Your assignment - Reproduce every line of the material, exactly as given.

Data for review -
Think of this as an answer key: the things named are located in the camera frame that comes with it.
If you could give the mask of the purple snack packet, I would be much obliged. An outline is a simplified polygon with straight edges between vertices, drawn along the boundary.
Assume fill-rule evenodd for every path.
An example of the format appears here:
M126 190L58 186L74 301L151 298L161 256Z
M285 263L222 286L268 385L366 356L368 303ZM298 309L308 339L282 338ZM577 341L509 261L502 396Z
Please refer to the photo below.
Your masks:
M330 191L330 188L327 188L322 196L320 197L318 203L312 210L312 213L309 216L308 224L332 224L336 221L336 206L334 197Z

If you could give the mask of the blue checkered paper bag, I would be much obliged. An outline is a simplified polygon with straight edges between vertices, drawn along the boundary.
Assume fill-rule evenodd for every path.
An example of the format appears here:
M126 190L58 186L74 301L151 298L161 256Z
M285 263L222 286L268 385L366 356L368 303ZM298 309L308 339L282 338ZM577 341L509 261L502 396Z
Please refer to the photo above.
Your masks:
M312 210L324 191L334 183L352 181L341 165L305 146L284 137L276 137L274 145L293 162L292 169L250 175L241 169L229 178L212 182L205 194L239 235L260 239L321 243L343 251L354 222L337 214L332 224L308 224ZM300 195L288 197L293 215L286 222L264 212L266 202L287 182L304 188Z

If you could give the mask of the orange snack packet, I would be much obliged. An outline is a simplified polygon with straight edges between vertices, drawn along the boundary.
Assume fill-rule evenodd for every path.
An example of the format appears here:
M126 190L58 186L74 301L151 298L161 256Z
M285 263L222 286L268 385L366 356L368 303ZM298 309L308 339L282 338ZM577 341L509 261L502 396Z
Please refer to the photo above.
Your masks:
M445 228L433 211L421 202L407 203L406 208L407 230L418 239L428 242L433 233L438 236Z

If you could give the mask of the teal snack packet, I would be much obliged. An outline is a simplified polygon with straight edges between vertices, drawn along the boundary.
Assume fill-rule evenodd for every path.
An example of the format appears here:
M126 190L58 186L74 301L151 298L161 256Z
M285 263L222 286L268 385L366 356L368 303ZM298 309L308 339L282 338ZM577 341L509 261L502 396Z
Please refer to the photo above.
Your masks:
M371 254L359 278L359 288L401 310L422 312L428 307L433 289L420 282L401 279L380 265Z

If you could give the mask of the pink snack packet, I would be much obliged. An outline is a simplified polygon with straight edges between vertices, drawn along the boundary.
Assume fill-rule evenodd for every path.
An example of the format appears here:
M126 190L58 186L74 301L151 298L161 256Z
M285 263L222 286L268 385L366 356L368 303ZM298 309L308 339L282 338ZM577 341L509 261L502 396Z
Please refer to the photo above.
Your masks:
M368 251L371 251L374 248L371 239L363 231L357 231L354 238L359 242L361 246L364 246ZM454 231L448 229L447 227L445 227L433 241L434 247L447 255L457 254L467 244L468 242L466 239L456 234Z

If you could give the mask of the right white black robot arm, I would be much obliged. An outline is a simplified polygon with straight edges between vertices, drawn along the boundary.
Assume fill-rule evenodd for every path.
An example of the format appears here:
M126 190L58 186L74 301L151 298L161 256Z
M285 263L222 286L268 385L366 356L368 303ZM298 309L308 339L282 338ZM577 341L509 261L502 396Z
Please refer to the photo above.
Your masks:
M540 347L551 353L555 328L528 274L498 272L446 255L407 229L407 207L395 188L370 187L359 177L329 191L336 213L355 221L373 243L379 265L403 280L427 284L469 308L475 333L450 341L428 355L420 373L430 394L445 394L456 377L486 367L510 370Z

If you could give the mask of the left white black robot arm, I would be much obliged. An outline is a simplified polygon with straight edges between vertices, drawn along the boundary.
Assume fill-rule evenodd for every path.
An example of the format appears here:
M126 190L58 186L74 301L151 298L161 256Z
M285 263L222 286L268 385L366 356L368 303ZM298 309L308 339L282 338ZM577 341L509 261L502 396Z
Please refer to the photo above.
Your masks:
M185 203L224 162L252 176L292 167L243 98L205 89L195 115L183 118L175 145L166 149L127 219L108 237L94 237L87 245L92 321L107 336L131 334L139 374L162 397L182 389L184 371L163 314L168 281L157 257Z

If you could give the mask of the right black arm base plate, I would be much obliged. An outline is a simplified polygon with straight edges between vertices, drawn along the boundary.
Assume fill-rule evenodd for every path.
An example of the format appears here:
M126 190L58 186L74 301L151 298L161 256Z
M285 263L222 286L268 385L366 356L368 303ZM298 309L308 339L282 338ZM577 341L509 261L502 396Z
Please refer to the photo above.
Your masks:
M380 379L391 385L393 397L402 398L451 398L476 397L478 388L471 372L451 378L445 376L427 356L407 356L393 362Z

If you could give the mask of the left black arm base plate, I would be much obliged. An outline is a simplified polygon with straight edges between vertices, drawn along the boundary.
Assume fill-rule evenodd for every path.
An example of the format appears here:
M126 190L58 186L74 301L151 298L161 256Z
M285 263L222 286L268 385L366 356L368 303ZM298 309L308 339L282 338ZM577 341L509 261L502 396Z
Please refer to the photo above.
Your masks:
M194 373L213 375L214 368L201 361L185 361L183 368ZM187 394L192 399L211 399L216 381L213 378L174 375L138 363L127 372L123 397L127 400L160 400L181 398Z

Reply to the exercise -
Think of this as an answer key: the things named are located in the camera frame that comes with it.
If you could give the mask of the purple snack packet, I would be much obliged. An outline is a simplified polygon with straight edges between vertices, drawn along the boundary.
Assume fill-rule evenodd for every path.
An example of the format appears here:
M126 190L58 186L74 301L151 298L161 256Z
M285 263L222 286L268 385L366 356L368 303ZM298 309L308 339L282 338ZM577 341L509 261L502 396Z
Please refer to the photo below.
Your masks:
M330 191L330 188L327 188L322 196L320 197L318 203L312 210L312 213L309 216L308 224L332 224L336 221L336 206L334 197Z

If you could give the mask of the blue checkered paper bag, I would be much obliged. An outline is a simplified polygon with straight edges between vertices, drawn along the boundary.
Assume fill-rule evenodd for every path.
An example of the format appears here:
M126 190L58 186L74 301L151 298L161 256Z
M285 263L222 286L268 385L366 356L368 303ZM298 309L308 339L282 338ZM577 341L509 261L502 396Z
Please refer to the photo above.
Your masks:
M312 210L324 191L334 183L352 181L341 165L305 146L284 137L276 137L274 145L293 162L292 169L250 175L241 169L229 178L212 182L205 194L239 235L260 239L321 243L343 251L354 222L337 214L332 224L308 224ZM300 195L288 197L293 215L286 222L264 212L266 202L287 182L304 188Z

If you could give the mask of the orange snack packet, I would be much obliged. An outline is a simplified polygon with straight edges between vertices, drawn along the boundary.
Assume fill-rule evenodd for every path.
An example of the format appears here:
M126 190L58 186L74 301L151 298L161 256Z
M285 263L222 286L268 385L366 356L368 303ZM298 309L308 339L282 338ZM577 341L509 261L502 396Z
Please refer to the photo above.
Your masks:
M445 228L433 211L421 202L407 203L406 208L407 230L418 239L428 242L433 233L438 236Z

If you could give the mask of the teal snack packet, I would be much obliged. An outline is a simplified polygon with straight edges between vertices, drawn along the boundary.
Assume fill-rule evenodd for every path.
An example of the format appears here:
M126 190L58 186L74 301L151 298L161 256Z
M285 263L222 286L268 385L366 356L368 303ZM298 309L308 339L282 338ZM577 341L509 261L502 396Z
Please refer to the photo above.
Your masks:
M371 254L359 278L359 288L401 310L422 312L428 307L433 289L420 282L401 279L380 265Z

If you could give the mask of the pink snack packet, I would be much obliged. An outline is a simplified polygon with straight edges between vertices, drawn along the boundary.
Assume fill-rule evenodd for every path.
An example of the format appears here:
M126 190L58 186L74 301L151 298L161 256Z
M285 263L222 286L268 385L366 356L368 303ZM298 309L308 339L282 338ZM577 341L509 261L502 396Z
Please refer to the photo above.
Your masks:
M368 251L371 251L374 248L371 239L363 231L357 231L354 238L359 242L361 246L364 246ZM454 231L448 229L447 227L445 227L433 241L434 247L447 255L457 254L467 244L468 242L466 239L456 234Z

If you could give the mask of the right white black robot arm, I would be much obliged. An outline is a simplified polygon with straight edges between vertices, drawn along the boundary.
Assume fill-rule evenodd for every path.
An example of the format appears here:
M126 190L58 186L74 301L151 298L161 256Z
M285 263L222 286L268 385L366 356L368 303ZM298 309L308 339L282 338ZM577 341L509 261L502 396Z
Please refer to the photo above.
Your masks:
M540 347L551 353L555 328L528 274L498 272L446 255L407 229L407 207L395 188L370 187L359 177L329 191L336 213L355 221L373 243L379 265L403 280L427 284L469 308L475 333L450 341L428 355L420 373L430 394L445 394L456 377L486 367L510 370Z

If you could give the mask of the left white black robot arm, I would be much obliged. An outline is a simplified polygon with straight edges between vertices, drawn along the boundary.
Assume fill-rule evenodd for every path.
An example of the format appears here:
M126 190L58 186L74 301L151 298L161 256Z
M285 263L222 286L268 385L366 356L368 303ZM298 309L308 339L282 338ZM577 341L509 261L502 396Z
Please refer to the photo above.
Your masks:
M185 203L224 162L252 176L292 167L243 98L205 89L195 115L183 118L175 145L166 149L127 219L108 237L94 237L87 245L92 321L107 336L131 334L139 374L162 397L182 389L184 371L163 314L168 281L157 257Z

If you could give the mask of the right black arm base plate, I would be much obliged. An outline is a simplified polygon with straight edges between vertices, drawn along the boundary.
Assume fill-rule evenodd for every path.
An example of the format appears here:
M126 190L58 186L74 301L151 298L161 256Z
M285 263L222 286L268 385L366 356L368 303ZM298 309L308 339L282 338ZM577 341L509 261L502 396Z
Please refer to the photo above.
Your masks:
M380 379L391 385L393 397L402 398L451 398L476 397L478 388L471 372L451 378L445 376L427 356L407 356L393 362Z

If you could give the mask of the left black arm base plate, I would be much obliged. An outline is a simplified polygon with straight edges between vertices, drawn along the boundary.
Assume fill-rule evenodd for every path.
An example of the format appears here:
M126 190L58 186L74 301L151 298L161 256Z
M285 263L222 286L268 385L366 356L368 303ZM298 309L308 339L282 338ZM577 341L509 261L502 396Z
Please refer to the photo above.
Your masks:
M194 373L213 375L214 368L201 361L185 361L183 368ZM187 394L192 399L211 399L216 381L213 378L174 375L138 363L127 372L123 397L127 400L160 400L181 398Z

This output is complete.